Copying exactly, give the lines in the material below from the one with "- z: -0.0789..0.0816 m" to the one with "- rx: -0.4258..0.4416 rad", ends included, and nothing besides.
───── Dataset records ─────
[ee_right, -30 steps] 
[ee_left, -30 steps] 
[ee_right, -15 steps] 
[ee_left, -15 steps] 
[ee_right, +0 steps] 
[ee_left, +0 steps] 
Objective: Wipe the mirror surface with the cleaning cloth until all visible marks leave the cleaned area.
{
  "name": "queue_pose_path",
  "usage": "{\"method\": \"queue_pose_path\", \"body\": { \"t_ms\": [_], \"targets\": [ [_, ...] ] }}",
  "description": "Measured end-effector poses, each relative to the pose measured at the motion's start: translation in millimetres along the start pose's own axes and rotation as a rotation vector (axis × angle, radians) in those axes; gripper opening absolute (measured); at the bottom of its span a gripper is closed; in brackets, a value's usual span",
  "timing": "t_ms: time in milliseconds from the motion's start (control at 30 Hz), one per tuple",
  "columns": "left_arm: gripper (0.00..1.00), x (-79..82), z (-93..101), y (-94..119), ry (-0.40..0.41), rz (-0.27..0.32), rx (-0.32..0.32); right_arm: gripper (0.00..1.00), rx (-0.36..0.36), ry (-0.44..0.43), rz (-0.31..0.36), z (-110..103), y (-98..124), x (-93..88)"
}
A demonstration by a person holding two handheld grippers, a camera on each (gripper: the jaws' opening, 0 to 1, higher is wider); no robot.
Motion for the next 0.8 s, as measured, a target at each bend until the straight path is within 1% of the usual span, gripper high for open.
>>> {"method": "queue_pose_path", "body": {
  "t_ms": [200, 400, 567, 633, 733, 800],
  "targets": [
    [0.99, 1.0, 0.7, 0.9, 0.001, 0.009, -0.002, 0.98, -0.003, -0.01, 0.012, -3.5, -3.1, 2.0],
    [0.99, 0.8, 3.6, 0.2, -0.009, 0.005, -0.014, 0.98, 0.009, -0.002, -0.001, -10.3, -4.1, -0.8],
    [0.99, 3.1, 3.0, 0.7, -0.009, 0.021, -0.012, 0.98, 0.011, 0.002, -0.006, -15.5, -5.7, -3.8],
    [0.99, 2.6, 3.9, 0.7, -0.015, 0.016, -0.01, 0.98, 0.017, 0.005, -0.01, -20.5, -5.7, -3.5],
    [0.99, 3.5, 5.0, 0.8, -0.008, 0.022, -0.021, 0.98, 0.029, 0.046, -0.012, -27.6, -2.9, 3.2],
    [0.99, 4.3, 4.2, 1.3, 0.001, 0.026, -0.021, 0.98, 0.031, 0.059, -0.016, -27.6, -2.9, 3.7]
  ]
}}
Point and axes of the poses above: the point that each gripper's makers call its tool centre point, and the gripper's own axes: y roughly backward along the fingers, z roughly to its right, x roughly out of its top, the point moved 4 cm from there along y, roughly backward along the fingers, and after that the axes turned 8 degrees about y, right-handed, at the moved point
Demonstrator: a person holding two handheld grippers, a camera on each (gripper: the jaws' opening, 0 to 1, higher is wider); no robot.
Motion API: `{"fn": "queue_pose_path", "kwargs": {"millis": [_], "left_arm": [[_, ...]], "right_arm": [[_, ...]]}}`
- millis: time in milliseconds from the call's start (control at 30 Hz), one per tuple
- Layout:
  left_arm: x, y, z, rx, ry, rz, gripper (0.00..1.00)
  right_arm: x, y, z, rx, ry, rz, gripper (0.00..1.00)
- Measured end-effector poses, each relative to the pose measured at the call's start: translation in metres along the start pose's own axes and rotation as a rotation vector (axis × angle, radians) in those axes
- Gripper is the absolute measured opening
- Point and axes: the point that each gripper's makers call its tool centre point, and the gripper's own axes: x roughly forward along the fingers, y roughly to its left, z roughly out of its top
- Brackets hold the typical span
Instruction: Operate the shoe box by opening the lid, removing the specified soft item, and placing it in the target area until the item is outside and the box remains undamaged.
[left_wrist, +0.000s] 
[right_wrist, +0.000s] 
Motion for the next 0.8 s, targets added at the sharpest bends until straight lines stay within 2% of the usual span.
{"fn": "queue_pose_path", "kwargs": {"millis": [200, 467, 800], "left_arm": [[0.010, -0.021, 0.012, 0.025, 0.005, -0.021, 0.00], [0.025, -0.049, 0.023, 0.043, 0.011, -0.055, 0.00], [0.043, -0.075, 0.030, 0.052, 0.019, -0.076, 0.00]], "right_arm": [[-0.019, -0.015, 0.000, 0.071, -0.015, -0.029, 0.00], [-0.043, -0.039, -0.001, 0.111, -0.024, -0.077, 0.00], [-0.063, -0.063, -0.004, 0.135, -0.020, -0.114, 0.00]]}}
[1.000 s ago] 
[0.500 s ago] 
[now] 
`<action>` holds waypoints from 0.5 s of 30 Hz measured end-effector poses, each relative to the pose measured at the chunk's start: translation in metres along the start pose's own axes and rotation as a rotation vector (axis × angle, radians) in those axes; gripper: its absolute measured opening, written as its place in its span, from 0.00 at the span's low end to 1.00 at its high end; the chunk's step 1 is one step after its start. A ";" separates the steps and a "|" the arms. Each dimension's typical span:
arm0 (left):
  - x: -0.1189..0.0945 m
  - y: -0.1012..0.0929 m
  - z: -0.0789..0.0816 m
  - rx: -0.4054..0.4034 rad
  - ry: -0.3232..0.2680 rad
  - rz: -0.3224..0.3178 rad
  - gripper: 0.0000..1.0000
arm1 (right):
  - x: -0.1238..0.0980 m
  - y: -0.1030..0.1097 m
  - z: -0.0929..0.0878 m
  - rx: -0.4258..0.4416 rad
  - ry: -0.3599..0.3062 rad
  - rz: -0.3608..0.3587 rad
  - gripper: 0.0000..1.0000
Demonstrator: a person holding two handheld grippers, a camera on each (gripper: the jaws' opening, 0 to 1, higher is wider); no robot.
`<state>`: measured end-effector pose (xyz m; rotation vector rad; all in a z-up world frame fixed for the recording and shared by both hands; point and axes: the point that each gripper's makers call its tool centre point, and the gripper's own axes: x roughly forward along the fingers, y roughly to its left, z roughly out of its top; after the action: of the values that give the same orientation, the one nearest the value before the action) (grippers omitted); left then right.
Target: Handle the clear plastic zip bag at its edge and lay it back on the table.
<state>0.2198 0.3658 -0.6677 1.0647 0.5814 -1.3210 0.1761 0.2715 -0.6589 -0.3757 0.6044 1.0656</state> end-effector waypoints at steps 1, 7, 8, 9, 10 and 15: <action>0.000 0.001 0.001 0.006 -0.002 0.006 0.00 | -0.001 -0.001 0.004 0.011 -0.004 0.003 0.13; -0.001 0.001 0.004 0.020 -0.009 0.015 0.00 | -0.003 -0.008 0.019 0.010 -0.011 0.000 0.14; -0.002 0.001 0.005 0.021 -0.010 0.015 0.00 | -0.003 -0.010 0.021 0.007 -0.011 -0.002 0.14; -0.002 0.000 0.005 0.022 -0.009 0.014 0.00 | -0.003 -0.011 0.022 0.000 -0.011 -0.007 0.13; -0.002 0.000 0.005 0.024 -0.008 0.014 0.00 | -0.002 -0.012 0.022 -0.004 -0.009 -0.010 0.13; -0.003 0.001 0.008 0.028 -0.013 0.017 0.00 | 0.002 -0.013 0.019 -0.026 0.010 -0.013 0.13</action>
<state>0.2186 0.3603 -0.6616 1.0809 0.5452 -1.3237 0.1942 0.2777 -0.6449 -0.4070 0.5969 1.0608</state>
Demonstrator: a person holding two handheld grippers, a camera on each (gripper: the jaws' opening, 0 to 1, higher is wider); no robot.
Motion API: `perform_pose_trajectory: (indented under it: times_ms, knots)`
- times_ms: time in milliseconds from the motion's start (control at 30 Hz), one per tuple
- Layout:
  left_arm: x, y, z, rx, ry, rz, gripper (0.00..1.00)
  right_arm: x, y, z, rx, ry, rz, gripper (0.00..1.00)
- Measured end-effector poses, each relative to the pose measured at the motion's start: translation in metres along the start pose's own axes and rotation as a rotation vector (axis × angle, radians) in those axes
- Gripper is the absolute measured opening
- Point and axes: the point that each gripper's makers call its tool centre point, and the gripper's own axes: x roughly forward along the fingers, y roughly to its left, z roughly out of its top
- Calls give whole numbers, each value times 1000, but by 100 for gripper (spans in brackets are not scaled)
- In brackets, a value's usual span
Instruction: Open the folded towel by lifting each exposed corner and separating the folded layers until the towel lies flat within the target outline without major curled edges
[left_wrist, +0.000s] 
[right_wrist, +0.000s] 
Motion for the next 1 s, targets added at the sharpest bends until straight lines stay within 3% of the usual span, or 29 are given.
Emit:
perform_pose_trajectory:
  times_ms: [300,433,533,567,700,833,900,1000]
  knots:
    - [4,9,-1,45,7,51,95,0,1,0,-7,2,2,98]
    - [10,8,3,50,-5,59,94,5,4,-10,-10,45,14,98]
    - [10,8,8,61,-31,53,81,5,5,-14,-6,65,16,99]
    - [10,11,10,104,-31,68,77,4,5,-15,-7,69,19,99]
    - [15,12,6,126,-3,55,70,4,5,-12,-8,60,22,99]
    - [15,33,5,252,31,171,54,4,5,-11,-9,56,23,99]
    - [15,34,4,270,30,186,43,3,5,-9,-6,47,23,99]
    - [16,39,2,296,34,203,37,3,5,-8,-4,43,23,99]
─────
→ **Response area**
  - z: -0.0789..0.0816 m
  - rx: -0.4054..0.4034 rad
  - ry: -0.3232..0.2680 rad
  - rz: -0.3224..0.3178 rad
  - gripper: 0.0000..1.0000
arm1 (right):
  - x: -0.1238..0.0980 m
  - y: -0.1030..0.1097 m
  - z: -0.0929..0.0878 m
  - rx: -0.4258..0.4416 rad

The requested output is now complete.